#### Exercise aim:
Please give the lines below again exactly as they stand, from the one that contains "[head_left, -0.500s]" up to and including the one that contains "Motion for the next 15", leaving all pictures out.

Input for this task below:

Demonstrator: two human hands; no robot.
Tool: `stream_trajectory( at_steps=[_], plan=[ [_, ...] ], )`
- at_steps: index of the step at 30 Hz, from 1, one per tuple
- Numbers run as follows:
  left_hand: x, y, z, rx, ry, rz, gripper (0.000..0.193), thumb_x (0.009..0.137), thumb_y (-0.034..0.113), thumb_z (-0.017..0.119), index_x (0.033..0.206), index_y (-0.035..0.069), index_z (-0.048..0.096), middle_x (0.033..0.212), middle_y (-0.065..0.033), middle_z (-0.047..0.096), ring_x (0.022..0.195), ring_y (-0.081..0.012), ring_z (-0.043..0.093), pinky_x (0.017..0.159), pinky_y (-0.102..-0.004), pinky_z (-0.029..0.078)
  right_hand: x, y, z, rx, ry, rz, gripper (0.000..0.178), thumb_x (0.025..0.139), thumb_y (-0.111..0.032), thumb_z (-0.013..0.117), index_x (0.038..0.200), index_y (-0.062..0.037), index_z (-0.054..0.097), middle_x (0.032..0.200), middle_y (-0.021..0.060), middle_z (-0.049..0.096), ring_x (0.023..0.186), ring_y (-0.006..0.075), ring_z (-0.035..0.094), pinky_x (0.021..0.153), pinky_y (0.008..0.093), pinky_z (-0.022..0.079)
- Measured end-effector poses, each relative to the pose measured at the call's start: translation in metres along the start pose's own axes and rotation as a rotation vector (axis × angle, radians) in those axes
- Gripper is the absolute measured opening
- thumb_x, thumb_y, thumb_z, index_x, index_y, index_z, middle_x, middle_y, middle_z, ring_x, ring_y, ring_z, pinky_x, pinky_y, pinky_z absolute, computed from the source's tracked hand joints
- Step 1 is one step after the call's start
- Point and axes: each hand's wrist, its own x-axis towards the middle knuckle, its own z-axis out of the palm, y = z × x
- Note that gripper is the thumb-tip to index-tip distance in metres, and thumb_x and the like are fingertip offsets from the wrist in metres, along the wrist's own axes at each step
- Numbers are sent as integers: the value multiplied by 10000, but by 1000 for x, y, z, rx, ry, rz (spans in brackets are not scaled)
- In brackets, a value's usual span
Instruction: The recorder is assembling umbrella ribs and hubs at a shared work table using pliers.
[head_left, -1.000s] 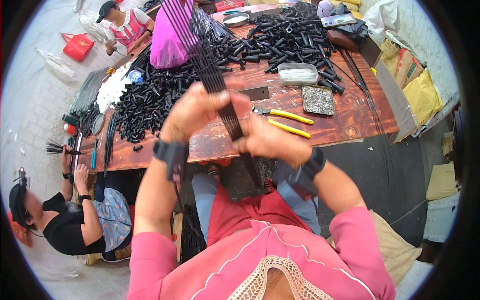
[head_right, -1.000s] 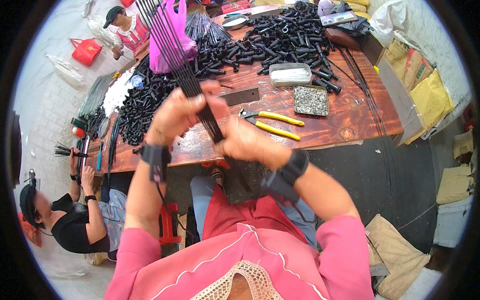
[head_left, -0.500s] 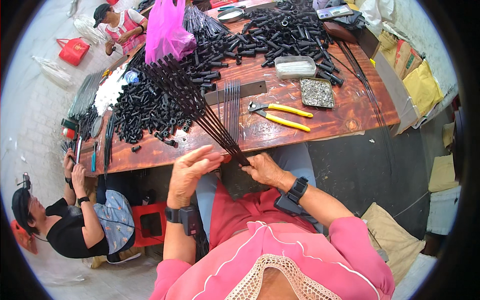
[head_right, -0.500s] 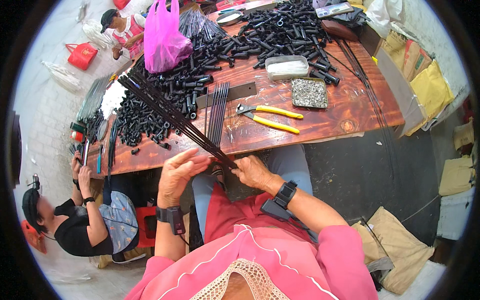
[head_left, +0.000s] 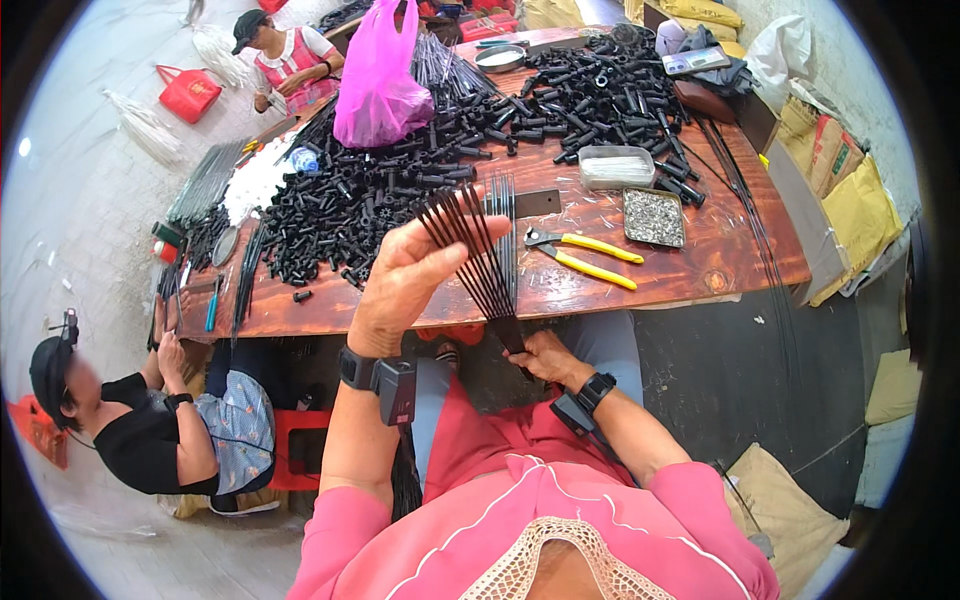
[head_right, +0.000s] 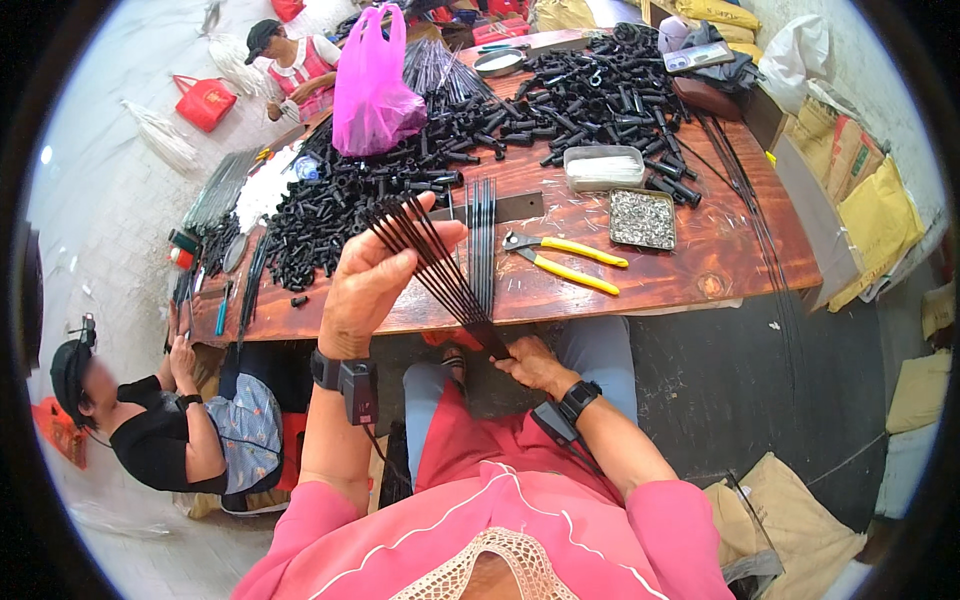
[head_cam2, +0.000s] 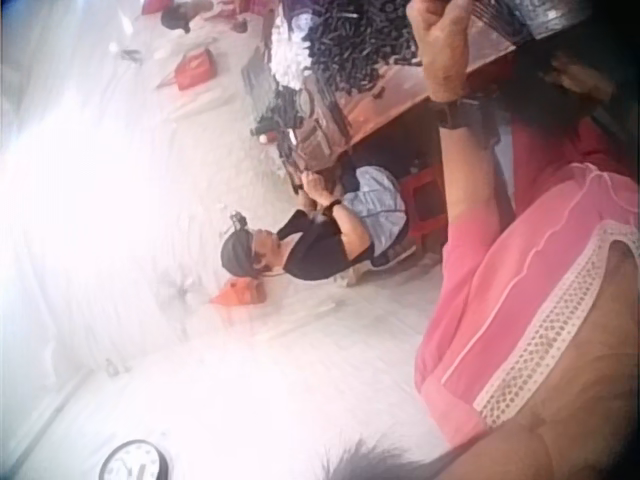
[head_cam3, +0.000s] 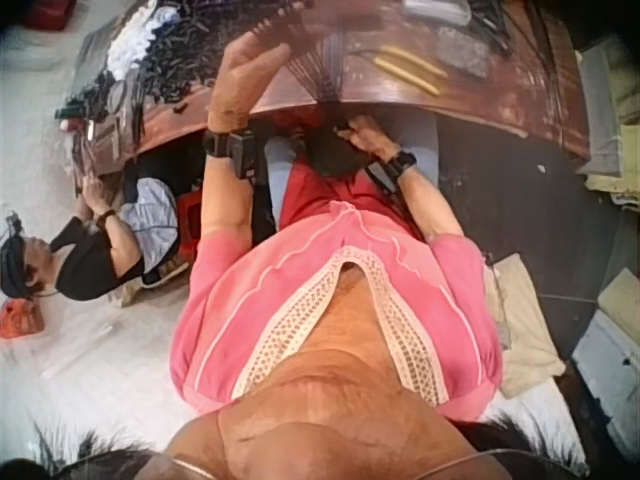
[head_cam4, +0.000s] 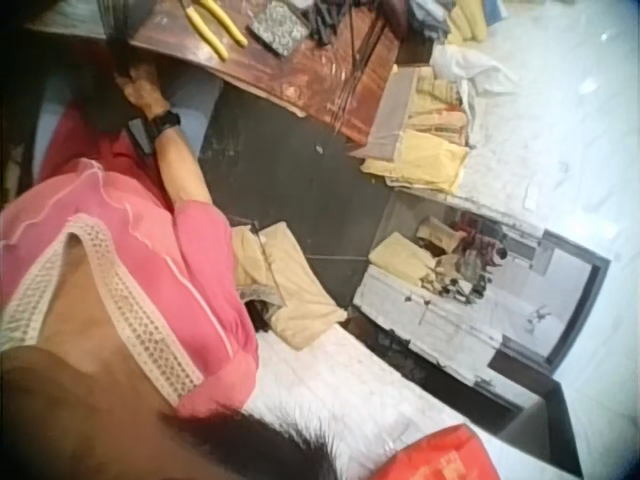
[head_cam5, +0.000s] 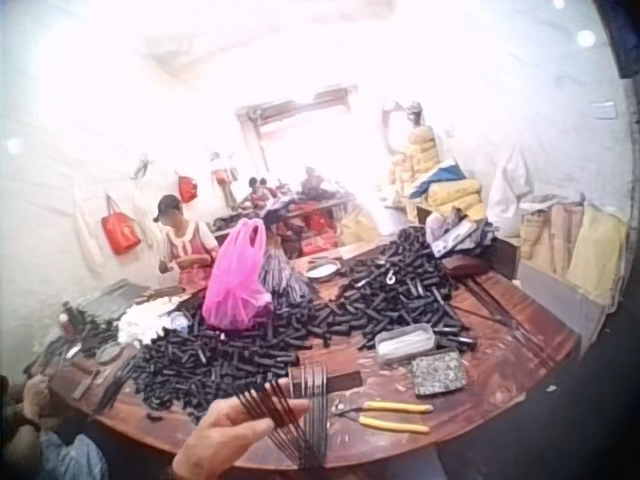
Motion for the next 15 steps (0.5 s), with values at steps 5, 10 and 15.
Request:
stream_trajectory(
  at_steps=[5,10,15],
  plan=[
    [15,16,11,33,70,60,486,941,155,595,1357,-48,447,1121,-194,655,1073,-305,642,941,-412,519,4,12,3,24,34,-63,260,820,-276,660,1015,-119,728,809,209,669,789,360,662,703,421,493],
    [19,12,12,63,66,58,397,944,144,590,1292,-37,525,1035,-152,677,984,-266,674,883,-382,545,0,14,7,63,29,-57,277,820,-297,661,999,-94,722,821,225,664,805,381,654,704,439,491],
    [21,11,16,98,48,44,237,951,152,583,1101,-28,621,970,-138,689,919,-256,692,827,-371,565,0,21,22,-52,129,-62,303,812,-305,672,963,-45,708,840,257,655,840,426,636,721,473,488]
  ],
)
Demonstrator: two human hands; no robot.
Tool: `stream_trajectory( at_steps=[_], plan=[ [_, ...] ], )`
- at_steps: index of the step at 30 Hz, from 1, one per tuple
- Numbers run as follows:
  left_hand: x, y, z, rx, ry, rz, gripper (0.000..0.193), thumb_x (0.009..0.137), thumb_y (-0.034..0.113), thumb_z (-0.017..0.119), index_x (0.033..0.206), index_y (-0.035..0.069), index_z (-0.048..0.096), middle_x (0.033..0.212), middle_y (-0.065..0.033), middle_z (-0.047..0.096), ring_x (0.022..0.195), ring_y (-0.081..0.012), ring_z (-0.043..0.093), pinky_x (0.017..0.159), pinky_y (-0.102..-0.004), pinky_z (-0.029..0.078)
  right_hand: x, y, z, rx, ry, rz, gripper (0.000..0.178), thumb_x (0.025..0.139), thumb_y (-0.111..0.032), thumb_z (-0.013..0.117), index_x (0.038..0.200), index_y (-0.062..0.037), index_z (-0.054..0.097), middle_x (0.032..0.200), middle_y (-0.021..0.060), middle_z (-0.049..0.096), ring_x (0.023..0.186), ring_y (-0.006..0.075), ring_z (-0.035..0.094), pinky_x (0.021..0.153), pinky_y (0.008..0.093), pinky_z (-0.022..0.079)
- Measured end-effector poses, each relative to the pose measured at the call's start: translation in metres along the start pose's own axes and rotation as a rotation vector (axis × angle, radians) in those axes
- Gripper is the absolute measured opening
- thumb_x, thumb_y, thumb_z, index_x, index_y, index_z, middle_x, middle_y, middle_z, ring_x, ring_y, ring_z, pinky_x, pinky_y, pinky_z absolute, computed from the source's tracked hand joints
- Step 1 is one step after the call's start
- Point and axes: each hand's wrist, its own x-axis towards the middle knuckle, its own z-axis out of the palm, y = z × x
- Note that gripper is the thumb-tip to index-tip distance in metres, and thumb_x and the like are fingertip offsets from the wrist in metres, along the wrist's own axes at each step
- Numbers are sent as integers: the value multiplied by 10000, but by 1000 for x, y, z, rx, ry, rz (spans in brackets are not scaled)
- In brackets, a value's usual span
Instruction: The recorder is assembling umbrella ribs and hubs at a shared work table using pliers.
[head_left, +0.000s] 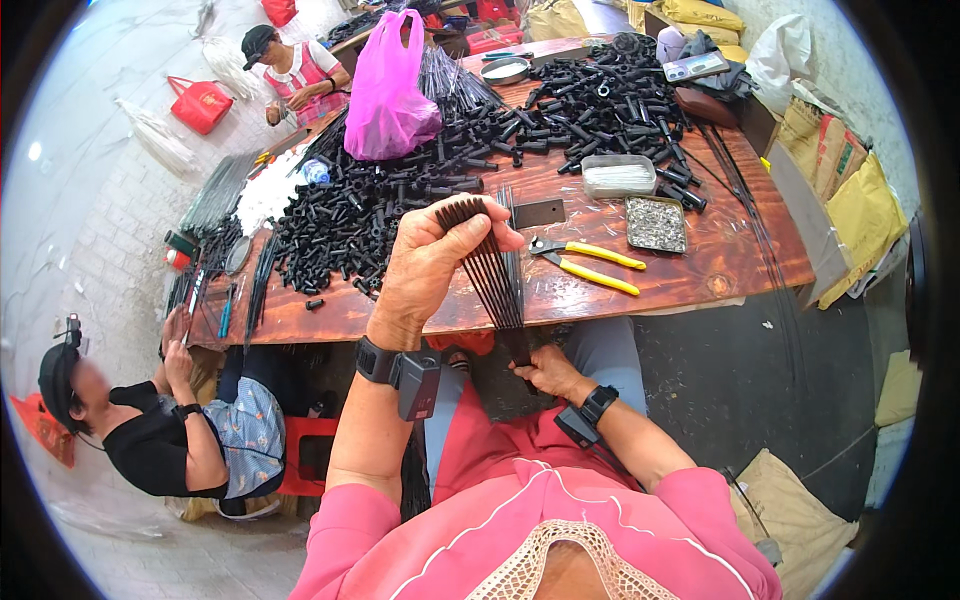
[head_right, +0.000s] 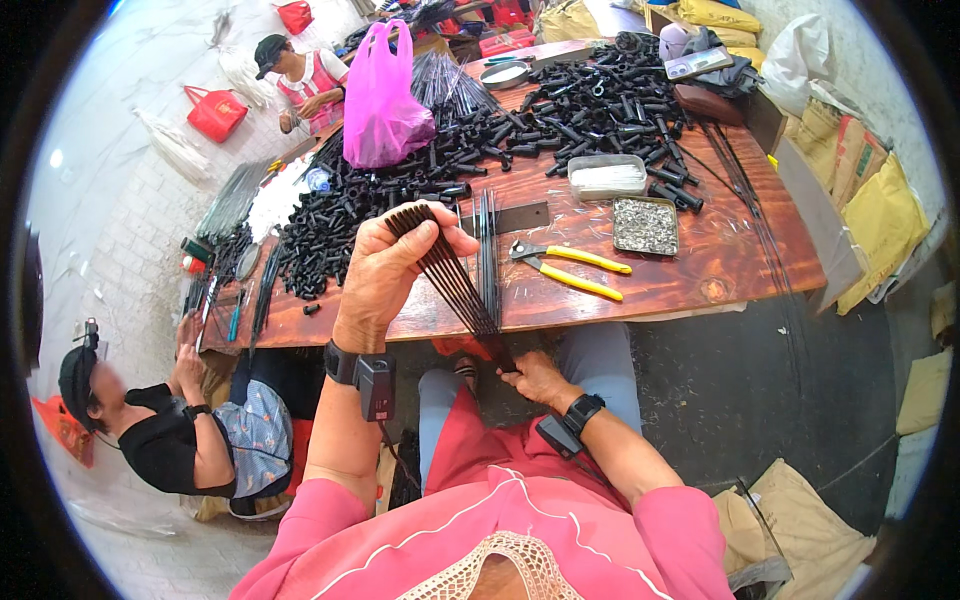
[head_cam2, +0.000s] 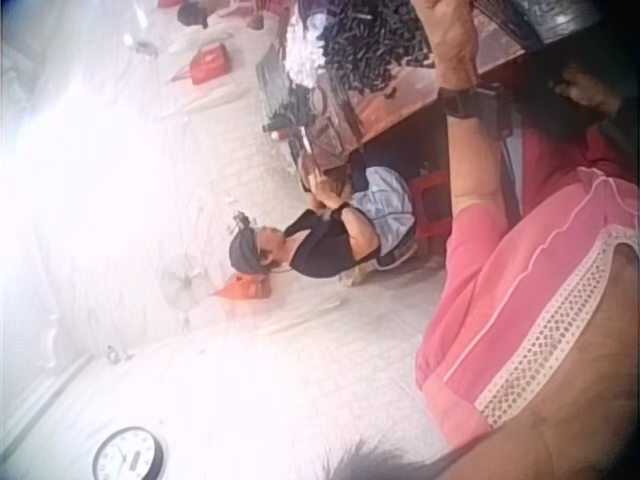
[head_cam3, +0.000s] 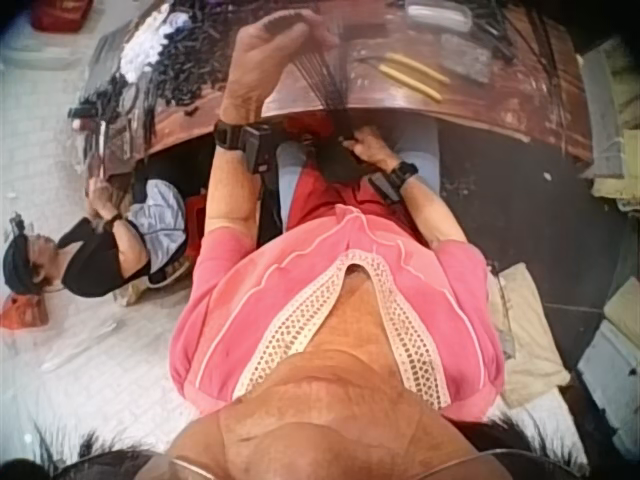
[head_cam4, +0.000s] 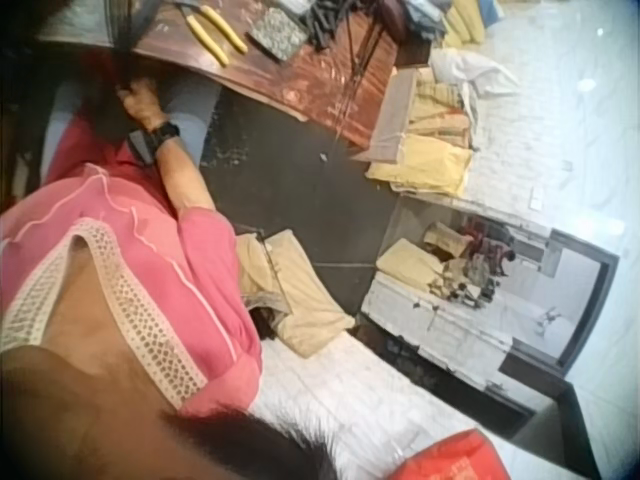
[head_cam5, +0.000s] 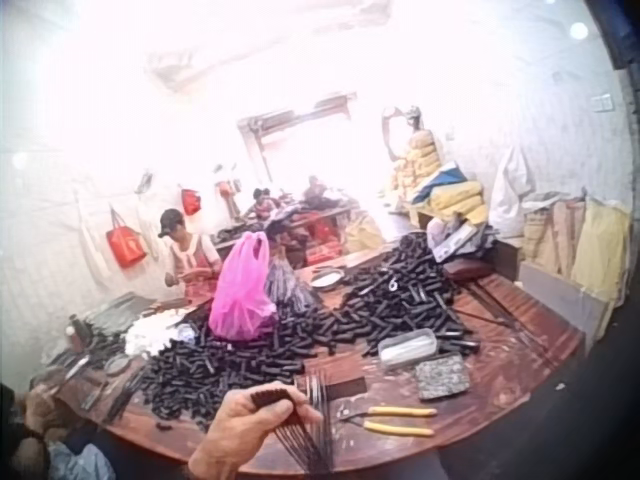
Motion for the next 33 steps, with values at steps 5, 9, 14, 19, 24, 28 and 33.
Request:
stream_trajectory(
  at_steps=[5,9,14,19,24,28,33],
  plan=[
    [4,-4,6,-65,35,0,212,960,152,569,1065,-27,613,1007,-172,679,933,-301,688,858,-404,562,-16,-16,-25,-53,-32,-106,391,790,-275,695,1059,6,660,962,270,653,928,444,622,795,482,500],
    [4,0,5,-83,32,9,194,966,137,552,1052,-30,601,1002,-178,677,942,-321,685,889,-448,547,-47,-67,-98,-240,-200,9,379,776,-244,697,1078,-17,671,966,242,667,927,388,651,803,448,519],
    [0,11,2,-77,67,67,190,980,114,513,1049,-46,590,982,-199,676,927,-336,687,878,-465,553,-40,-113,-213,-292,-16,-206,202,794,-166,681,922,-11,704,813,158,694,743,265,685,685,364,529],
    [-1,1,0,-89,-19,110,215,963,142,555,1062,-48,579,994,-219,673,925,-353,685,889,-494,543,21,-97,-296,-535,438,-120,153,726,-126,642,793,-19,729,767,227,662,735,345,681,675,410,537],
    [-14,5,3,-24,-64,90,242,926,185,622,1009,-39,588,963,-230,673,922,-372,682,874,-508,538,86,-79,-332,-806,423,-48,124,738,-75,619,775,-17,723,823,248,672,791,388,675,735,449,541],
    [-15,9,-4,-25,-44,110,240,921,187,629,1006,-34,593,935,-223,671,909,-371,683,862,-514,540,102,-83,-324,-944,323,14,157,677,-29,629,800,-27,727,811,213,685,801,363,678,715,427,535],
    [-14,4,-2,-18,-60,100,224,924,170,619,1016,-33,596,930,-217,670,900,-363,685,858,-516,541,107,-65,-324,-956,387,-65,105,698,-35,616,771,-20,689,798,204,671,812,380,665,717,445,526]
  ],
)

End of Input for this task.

#### Your response:
[head_left, -0.500s] 
[head_right, -0.500s] 
[head_left, +0.000s] 
[head_right, +0.000s] 
[head_cam2, +0.000s] 
[head_cam3, +0.000s] 
[head_cam4, +0.000s] 
[head_cam5, +0.000s] 
Motion for the next 15 steps (0.5 s), with values at steps 5, 10 and 15.

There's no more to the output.